BY KIM BATES
Drake students fell victim to a silent burglary in the early morning of Sunday, Nov. 4
Paige Aspinwall and Chloe Janich, juniors in the School of Journalism and Mass Communications, came home early the morning of Nov. 4 to find their Forest Avenue Village apartment a mess.
Aspinwall arrived home around 1:15 a.m. and stayed home for roughly 40 minutes before leaving for a friend’s house around 2 a.m. She made sure to lock the door before leaving for the evening. Janich came home around 10 a.m. to find the front door completely ajar with every light in their home turned on.
Aspinwall awoke to a call from her mother informing her of fraud on her credit card account, but she said she didn’t think anything of it. The public relations and psychology student later received a call from a friend asking if Aspinwall had taken the car, which she had not.
In the beginning, Aspinwall and Janich said they were not very concerned regarding the state of their apartment. Dresser drawers had been gone through, shopping bags were dumped out, night stands were gone through and a party decoration had been ripped down from its original spot. When Aspinwall left the evening before, the decoration was still in tact.
“It was my 21st birthday,” said Janich, a junior majoring in advertising. “I was coming home to sleep. My head wasn’t there. My head wasn’t in the place that ‘oh something happened here.’”
“It looked messier from when I remembered it, and my first instinct was to grab a garbage bag and start cleaning… I hadn’t even gone in my room yet,” Aspinwall said.
Aspinwall said she then noticed she could not find her keys. At first, this was not cause for alarm because they said the rest of everyone’s keys had been thrown around. After searching for them, she looked outside and realized her car was gone.
“It clicked in my head,” Aspinwall said. “My mom has texted me, the fraud alert thing. So I run into my room and my room is, pretty much, destroyed.”

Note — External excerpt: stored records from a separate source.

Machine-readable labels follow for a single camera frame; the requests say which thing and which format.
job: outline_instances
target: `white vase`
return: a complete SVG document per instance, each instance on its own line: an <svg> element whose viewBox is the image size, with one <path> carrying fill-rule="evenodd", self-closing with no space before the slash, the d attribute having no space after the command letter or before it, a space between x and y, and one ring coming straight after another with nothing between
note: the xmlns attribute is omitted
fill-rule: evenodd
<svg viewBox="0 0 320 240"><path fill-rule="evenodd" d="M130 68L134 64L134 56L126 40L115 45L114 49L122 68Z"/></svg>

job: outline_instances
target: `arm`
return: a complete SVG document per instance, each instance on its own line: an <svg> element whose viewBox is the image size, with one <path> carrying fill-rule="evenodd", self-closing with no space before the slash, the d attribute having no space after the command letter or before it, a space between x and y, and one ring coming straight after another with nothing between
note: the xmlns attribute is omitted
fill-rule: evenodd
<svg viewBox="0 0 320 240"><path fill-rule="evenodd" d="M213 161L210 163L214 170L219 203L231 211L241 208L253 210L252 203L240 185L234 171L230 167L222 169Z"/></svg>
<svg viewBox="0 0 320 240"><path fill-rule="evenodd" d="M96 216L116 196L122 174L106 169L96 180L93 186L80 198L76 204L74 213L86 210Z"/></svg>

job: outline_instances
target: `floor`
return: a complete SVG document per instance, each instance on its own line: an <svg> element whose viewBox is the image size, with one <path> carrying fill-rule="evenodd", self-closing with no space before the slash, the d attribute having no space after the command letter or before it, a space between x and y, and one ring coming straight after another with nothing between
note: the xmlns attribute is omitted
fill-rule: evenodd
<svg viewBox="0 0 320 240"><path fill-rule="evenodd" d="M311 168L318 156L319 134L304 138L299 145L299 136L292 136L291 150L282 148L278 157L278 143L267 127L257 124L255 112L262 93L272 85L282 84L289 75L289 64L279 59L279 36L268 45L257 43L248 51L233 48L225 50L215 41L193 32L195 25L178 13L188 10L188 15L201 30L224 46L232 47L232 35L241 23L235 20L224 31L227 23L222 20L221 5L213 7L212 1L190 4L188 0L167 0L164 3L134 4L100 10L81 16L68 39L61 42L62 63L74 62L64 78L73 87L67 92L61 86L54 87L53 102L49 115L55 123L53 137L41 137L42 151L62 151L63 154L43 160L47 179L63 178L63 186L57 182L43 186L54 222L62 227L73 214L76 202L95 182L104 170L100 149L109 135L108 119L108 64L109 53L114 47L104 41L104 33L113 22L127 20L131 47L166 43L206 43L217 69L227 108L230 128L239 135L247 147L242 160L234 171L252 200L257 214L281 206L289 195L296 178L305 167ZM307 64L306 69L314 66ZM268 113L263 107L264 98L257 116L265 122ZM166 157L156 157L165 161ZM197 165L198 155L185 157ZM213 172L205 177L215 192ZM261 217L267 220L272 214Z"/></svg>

Both Aspinwall’s and Janich’s wallets were taken, along with Aspinwall’s car, passport and credit cards. Janich’s social security card, purse and credit cards were taken as well.
“Our money, our stuff,” Janich said. “I feel like I’ve lost a sense of safety.”
Aspinwall questioned how the burglars knew the women were not in their apartment, as well as why they took the items they did.
The Forest Avenue Village Apartments are some of the newest apartments in the area that are available to students. Aspinwall and Janich are the first to live in the apartment in which they now reside.
The perpetrators used their credit cards at both Walmart and the McDonald’s on the corner of Forest Avenue and 30th street.
After realizing what had happened the women contacted the police. The Des Moines Police Department (DMPD) and Public Safety immediately got involved. There have been issues in accessing the apartment security cameras, but the DMPD accessed the Walmart surveillance cameras and found a possible suspect.
Drake University and Public Safety offered support. On the evening of Nov. 5, Aspinwall and Janich asked if a public safety officer could be posted outside their door for the night and Public Safety said that they were was able to.
“Drake is here for everybody,” Janich said. “[Public safety has] been nothing but supportive… Drake does have these resources…it’s scary and makes you fearful to walk from place to place, but there are so many different things that Drake has that we should use.”
“It can happen to you,” Aspinwall said. “Be more aware…We never thought this could happen to us, but it did. I would never wish this upon anyone.”
Drake University and Public Safety have several resources for student and faculty safety. The Public Safety number is on the back of your student ID; you can reach them at (515)-271-2222. There are Public Safety light posts on and off campus in case students need an escort or help in a situation. The SafeRide bus is extending their hours on weeknights and weekends.